Jonas’ hardware work has led to new products. He has developed critical components that are now embedded in both research devices and in HemoPhotonics products which allowed for the highest signal-to-noise-ratio and data throughput (speed) in diffuse correlation spectroscopy platforms.
His doctoral thesis is of great value, not only technologically, but also clinically. Medicine is evolving towards a less invasive and quantitative monitoring of patients. The thesis is a great step towards this end, providing highly relevant data in the non-invasive monitoring of intracranial pressure, a variable that currently is a "standard of care" for neurocritical patients. The obtained results stablished the need for the incorporation of these parameters in the clinical decision-making process. Also, the obtained results in the assessment of cerebral flux and self-regulation in ischemic stroke broaden a field of study in the evaluation and treatment of this prevalent pathology.
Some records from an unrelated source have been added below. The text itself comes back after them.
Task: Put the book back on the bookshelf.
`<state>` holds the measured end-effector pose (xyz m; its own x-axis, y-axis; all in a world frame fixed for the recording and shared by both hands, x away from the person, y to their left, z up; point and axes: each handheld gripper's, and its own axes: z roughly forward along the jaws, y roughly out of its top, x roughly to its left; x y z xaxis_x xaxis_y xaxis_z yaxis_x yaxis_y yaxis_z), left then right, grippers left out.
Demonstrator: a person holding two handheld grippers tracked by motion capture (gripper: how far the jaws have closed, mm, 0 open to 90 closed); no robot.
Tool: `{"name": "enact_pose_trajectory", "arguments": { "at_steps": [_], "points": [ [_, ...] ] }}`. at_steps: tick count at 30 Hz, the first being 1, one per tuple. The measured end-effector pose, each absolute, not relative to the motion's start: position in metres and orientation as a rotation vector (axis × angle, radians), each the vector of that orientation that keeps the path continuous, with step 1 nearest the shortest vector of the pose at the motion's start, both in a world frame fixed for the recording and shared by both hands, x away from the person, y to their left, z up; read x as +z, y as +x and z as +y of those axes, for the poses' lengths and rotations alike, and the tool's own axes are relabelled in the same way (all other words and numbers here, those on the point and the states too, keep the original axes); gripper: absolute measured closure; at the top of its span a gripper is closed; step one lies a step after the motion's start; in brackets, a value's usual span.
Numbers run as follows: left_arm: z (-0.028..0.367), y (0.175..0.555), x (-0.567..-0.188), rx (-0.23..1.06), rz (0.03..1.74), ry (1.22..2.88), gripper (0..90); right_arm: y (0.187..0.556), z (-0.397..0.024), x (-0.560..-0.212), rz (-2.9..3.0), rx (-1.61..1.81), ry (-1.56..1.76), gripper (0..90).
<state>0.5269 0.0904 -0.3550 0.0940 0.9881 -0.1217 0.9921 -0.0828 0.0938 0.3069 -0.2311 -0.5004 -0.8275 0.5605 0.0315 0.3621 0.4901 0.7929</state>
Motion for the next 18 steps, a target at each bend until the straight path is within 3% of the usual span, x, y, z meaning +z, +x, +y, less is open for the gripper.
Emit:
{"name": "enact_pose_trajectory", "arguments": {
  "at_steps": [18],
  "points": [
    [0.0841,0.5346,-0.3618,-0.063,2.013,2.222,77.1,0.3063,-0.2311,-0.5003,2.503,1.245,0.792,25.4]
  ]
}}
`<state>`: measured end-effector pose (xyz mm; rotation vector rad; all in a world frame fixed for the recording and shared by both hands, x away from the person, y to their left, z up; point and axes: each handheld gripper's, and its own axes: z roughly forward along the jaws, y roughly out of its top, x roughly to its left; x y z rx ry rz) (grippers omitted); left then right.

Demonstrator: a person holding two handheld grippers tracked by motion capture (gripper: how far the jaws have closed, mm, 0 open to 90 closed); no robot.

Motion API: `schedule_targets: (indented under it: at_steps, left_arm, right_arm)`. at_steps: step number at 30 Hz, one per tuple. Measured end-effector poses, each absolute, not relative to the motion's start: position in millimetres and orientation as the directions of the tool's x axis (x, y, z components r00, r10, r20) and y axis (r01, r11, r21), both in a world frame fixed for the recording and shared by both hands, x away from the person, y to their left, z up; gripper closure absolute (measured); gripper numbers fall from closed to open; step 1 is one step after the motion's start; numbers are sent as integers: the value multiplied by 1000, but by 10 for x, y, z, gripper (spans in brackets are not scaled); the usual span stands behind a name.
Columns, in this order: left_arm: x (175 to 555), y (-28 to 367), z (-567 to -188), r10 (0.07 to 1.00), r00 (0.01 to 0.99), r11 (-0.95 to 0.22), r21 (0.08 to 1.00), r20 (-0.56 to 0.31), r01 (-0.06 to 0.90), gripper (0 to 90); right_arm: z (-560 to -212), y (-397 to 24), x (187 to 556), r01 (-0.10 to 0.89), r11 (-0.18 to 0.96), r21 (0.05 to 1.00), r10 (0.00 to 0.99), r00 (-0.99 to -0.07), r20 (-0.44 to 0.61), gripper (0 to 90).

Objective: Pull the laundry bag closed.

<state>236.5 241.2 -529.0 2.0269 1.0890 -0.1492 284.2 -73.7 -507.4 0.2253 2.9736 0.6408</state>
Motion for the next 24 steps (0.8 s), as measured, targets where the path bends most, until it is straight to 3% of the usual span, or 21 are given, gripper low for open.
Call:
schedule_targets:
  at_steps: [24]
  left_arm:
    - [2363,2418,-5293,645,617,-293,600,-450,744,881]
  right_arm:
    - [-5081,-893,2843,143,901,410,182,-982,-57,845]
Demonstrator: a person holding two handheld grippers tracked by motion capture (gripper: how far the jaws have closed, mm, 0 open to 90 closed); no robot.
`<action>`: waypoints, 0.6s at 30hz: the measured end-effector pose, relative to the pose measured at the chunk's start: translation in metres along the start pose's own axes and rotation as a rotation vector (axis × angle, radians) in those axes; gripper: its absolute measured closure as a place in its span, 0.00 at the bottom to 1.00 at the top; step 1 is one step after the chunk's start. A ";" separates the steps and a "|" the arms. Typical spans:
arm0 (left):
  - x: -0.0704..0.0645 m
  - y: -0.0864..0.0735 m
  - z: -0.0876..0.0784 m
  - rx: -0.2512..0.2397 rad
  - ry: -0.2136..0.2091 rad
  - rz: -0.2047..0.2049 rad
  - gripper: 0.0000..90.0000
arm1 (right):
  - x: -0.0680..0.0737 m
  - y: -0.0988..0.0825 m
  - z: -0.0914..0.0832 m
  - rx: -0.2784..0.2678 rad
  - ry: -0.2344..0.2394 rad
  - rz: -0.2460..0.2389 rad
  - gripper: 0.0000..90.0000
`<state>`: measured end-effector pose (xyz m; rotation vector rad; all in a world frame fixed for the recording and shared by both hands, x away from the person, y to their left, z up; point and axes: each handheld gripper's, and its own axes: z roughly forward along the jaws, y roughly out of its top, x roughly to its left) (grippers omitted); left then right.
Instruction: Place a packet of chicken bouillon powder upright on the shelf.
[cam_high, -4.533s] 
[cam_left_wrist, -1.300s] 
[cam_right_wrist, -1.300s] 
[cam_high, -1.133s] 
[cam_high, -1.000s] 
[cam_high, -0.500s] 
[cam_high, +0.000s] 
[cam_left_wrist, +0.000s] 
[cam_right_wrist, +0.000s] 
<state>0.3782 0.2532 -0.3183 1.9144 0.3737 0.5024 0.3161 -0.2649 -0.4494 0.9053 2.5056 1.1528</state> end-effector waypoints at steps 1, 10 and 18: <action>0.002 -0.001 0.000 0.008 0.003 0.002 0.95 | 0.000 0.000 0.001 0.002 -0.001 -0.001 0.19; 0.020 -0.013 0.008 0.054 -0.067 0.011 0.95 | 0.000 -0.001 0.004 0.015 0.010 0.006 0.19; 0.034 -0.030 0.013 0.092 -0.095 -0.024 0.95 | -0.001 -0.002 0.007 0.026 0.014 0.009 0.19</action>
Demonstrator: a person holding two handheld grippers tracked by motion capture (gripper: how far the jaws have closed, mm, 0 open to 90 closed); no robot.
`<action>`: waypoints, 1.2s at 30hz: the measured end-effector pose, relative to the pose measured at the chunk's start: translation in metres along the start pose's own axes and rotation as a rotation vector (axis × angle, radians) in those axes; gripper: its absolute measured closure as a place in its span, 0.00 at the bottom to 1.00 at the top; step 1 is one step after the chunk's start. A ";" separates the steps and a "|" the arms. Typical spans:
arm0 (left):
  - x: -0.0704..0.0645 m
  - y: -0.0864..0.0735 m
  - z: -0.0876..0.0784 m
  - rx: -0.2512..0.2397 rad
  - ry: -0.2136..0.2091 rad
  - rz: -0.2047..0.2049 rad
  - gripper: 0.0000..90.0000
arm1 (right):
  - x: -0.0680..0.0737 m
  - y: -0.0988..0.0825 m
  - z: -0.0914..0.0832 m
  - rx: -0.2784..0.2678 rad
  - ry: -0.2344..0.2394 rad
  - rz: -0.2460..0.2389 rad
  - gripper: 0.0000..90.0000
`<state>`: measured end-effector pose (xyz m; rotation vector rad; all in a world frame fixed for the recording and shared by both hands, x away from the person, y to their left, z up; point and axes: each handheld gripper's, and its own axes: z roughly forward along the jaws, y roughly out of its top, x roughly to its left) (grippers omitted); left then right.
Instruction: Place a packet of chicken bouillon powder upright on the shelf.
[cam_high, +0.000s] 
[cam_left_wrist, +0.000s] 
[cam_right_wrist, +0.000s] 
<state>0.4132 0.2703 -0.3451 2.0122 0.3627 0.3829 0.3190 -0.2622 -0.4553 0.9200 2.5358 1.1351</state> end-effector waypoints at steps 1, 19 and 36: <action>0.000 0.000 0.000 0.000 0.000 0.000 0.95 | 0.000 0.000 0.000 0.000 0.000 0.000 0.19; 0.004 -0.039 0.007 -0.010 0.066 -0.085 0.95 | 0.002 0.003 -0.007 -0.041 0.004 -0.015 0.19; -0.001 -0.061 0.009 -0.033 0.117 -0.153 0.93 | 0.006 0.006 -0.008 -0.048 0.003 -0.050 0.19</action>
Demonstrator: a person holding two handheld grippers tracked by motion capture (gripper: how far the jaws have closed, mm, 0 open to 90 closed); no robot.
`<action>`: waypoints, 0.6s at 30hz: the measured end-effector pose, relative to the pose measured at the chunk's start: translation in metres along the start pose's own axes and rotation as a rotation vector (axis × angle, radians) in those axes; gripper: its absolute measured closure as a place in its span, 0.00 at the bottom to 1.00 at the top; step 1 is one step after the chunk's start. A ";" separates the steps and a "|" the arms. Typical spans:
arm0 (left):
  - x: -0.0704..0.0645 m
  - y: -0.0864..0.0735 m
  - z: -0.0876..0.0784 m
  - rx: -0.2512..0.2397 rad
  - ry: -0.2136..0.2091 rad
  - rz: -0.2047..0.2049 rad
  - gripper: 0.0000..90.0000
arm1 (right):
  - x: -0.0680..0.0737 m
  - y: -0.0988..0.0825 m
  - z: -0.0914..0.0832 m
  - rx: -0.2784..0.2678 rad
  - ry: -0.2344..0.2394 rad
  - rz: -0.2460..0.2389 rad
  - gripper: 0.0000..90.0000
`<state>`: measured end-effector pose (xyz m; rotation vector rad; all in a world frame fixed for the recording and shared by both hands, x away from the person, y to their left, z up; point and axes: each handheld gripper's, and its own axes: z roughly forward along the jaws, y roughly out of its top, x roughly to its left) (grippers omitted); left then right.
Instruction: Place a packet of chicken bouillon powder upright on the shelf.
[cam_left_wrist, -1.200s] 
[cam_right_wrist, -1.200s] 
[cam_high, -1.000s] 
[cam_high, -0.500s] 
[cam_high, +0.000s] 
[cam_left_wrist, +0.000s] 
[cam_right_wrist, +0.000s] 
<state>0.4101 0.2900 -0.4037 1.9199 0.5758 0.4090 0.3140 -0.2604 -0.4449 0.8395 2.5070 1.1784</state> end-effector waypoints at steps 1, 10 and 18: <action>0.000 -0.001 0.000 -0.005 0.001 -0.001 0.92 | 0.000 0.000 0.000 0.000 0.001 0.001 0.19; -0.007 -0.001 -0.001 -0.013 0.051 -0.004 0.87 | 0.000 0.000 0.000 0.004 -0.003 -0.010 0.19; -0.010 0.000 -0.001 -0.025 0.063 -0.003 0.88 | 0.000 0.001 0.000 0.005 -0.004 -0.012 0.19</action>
His impressive results and ideas, represented in one patent and 6 scientific publications in prestigious journals are the reflection of Jonas’ team player attitude. Research of this scale and magnitude can only be done in collaboration with others. Jonas has established strong collaborations with members of his group, with the HemoPhotonics’ team and with members of the Barcelona Medical Photonics Network.
The entire ICFO community congratulates Niels, Pau and Jonas for the dedication, hard work, and scientific insight that have earned them this ICFO 2021 PhD Award.